• Your task: Look through the records, and wherever the string "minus" turns up, copy out that line.

• Records excerpted from a collection:
● ● ● ● ● ● ●
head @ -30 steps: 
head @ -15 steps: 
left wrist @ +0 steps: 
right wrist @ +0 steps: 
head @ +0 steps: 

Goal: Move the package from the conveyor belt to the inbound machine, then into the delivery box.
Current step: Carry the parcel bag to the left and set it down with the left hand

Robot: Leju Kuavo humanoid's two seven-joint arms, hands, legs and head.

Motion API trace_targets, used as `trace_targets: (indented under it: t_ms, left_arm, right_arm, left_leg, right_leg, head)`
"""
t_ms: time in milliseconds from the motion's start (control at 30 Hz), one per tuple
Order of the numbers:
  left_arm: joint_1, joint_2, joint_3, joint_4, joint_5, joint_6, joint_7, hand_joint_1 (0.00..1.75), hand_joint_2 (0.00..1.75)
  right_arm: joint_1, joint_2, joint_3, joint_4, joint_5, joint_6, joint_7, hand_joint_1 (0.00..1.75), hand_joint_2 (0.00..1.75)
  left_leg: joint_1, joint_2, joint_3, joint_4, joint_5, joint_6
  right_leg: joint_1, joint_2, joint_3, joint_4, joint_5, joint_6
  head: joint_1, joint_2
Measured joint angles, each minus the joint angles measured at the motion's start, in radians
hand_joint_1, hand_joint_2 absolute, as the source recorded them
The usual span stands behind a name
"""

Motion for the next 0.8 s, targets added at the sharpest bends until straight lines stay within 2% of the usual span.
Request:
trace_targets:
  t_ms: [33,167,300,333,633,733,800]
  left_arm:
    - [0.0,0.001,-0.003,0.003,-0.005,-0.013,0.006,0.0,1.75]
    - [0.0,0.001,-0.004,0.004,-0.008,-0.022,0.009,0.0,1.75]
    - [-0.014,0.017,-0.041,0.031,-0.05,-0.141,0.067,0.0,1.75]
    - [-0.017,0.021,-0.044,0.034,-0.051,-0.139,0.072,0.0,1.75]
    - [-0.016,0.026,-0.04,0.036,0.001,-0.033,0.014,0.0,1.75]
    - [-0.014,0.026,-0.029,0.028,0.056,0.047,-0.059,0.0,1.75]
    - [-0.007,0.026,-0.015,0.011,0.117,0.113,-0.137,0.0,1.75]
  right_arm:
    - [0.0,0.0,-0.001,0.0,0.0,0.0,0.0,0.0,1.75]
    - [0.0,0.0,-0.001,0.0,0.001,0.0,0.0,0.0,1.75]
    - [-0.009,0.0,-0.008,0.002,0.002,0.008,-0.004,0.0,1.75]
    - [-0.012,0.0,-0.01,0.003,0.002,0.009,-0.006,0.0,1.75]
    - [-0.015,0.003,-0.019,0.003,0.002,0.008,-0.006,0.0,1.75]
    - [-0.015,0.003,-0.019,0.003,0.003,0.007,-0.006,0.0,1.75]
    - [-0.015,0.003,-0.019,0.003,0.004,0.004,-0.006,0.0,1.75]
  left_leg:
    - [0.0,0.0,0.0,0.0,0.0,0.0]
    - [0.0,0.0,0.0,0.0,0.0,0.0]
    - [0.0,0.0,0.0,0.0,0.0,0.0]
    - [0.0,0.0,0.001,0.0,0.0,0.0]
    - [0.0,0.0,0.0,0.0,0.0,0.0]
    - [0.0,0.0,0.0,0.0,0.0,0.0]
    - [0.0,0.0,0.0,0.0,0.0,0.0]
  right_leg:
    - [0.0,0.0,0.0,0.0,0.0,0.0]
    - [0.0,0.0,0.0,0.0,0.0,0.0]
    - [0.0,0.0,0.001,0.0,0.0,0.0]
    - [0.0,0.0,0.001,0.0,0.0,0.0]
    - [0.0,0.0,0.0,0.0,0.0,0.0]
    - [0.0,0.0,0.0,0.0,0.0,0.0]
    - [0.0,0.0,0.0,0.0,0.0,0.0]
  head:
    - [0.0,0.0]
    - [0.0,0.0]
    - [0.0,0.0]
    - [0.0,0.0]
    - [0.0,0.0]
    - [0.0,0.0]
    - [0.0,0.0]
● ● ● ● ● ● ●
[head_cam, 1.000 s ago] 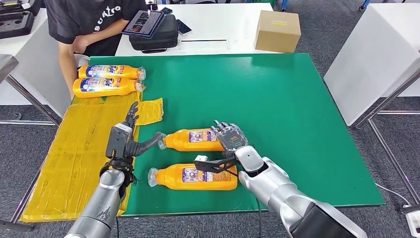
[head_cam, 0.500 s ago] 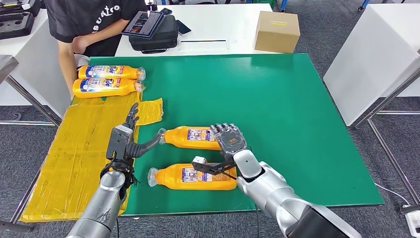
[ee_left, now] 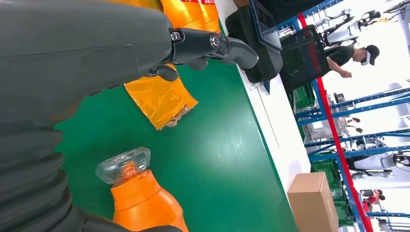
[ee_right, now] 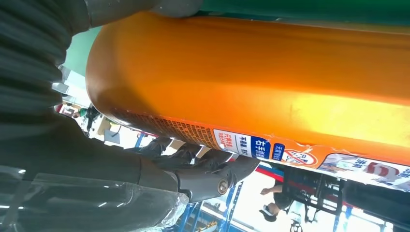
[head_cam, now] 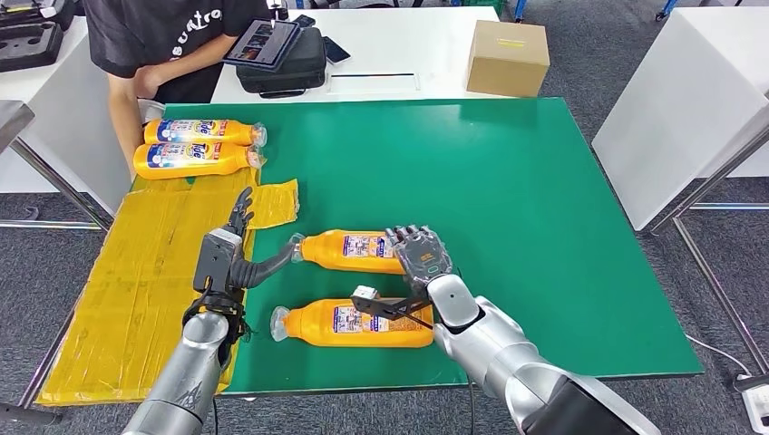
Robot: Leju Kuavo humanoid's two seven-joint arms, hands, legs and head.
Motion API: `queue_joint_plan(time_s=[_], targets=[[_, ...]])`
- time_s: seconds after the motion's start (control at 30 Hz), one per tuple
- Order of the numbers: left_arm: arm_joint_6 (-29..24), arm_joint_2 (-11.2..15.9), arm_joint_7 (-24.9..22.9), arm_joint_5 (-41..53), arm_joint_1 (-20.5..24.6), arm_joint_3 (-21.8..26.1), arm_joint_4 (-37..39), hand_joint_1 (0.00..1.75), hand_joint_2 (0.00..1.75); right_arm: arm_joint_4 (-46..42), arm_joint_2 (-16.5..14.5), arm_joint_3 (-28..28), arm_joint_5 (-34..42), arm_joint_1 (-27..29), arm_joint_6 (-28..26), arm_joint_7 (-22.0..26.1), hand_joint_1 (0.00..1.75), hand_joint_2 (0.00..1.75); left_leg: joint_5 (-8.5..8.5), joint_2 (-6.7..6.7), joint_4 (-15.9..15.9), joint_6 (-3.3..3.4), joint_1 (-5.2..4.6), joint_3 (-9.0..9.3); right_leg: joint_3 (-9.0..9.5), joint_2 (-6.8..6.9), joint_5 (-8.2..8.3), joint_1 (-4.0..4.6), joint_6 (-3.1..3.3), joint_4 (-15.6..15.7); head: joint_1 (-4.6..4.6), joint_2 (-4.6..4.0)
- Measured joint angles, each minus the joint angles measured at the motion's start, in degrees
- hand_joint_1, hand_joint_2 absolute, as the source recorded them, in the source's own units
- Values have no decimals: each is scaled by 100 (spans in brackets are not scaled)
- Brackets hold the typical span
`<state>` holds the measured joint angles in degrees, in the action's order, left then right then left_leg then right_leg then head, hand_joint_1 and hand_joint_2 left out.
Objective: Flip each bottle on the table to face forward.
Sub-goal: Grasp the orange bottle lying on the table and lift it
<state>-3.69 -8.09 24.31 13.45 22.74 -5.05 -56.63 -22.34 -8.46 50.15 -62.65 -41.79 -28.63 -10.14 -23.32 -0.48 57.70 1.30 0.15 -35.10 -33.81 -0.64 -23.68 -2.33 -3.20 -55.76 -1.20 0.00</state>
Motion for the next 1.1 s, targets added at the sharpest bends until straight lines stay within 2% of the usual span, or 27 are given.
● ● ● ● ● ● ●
• Reply to the task:
Measured joint angles, each minus the joint angles measured at the motion's start, in radians
- Measured joint angles, each minus the joint angles measured at the motion's start, in degrees

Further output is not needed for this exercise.